::: Provided data :::

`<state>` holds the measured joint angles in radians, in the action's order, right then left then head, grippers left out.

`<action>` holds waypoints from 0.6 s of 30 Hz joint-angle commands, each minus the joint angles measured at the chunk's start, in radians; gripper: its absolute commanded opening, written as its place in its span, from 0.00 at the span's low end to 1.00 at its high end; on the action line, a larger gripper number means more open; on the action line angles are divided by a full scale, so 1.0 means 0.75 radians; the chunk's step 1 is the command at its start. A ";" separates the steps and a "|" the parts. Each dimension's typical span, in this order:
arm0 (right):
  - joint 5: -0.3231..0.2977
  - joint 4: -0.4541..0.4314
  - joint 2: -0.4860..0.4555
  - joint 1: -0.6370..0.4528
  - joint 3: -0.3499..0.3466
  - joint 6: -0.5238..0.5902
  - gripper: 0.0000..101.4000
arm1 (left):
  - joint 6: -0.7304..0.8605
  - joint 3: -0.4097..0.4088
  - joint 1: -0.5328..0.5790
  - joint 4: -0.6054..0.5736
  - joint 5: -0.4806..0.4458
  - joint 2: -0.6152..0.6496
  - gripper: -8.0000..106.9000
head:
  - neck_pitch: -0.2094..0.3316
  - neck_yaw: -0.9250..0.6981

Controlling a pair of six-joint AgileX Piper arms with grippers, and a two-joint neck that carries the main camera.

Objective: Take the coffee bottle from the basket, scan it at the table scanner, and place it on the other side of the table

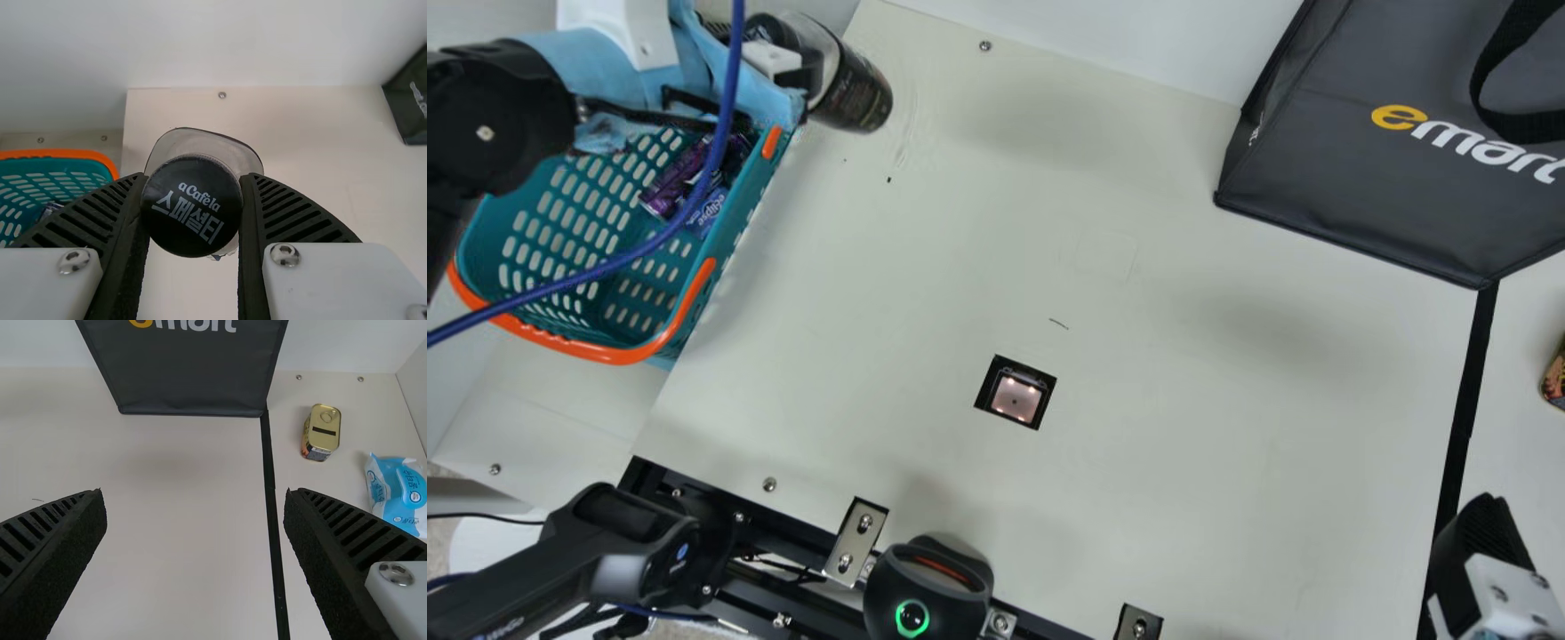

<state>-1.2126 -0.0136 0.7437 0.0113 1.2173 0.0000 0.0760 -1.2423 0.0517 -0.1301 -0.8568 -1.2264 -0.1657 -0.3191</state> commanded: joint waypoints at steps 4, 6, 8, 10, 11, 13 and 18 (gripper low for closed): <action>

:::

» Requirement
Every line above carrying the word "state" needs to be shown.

» Written solution
`<state>` holds the measured joint angles in radians, in the action's order, right then left then head, grippers left out.
<state>-1.2126 -0.0136 0.7437 0.0113 1.2173 0.0000 0.0760 -1.2423 0.0517 -0.1301 -0.8568 -1.2264 -0.1657 -0.3191</state> commanded: joint waypoints at steps 4, 6, 8, 10, 11, 13 and 18 (gripper low for closed): <action>

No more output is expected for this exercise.